Whenever a line in the entries below contains "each", copy that line.

Stored data
►
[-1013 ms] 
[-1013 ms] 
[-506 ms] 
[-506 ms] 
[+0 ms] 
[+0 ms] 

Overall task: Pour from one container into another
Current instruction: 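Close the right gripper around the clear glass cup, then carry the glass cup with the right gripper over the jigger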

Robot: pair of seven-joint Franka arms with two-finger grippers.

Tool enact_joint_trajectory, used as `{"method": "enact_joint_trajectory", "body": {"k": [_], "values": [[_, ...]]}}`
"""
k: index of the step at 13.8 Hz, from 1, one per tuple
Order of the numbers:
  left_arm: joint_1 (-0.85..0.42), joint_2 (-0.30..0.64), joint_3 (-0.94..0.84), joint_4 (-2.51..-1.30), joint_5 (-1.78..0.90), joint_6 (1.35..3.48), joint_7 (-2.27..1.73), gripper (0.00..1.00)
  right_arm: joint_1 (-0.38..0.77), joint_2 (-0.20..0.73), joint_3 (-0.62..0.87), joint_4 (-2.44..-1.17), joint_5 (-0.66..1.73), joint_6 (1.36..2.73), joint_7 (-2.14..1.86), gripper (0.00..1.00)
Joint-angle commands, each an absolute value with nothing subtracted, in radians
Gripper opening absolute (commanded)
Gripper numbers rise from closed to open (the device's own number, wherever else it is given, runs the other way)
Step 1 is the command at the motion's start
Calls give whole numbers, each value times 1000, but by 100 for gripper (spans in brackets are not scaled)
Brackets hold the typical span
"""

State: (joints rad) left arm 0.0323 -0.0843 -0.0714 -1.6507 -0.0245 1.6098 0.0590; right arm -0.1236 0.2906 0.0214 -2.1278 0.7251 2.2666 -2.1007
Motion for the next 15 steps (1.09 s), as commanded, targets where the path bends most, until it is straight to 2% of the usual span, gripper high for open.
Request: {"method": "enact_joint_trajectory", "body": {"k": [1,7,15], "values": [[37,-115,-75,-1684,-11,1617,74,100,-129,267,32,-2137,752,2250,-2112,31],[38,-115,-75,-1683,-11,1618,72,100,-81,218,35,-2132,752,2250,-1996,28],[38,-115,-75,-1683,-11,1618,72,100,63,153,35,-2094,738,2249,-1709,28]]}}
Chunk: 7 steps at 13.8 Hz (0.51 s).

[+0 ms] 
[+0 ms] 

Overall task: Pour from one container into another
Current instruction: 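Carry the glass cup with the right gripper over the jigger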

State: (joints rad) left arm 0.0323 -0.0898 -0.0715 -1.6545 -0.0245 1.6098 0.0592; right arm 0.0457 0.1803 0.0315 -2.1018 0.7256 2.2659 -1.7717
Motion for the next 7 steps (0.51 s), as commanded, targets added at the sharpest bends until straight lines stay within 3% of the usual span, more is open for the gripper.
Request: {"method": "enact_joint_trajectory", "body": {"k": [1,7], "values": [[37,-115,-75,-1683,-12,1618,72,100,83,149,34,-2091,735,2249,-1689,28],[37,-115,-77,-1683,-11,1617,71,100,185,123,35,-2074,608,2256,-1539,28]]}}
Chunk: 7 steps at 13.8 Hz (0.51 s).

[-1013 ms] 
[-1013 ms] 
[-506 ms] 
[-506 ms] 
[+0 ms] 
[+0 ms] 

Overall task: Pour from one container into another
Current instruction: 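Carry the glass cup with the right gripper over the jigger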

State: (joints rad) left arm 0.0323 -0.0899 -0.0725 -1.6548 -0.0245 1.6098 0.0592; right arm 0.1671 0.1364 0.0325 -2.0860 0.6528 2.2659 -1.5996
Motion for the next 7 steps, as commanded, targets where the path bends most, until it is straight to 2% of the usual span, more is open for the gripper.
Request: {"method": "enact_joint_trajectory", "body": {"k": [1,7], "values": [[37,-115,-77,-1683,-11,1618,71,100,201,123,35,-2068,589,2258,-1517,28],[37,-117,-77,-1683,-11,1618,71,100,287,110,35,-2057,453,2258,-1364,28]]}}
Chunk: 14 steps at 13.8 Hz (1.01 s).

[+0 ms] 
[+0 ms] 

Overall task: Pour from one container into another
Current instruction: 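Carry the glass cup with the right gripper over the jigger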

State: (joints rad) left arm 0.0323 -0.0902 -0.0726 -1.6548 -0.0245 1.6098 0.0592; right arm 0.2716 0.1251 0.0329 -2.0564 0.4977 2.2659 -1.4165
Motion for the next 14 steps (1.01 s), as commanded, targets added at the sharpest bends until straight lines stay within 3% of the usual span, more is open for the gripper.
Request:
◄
Solution for this task:
Joint-angle commands, each an absolute value with nothing subtracted, in radians
Calls give whole numbers, each value times 1000, but by 100 for gripper (spans in brackets are not scaled)

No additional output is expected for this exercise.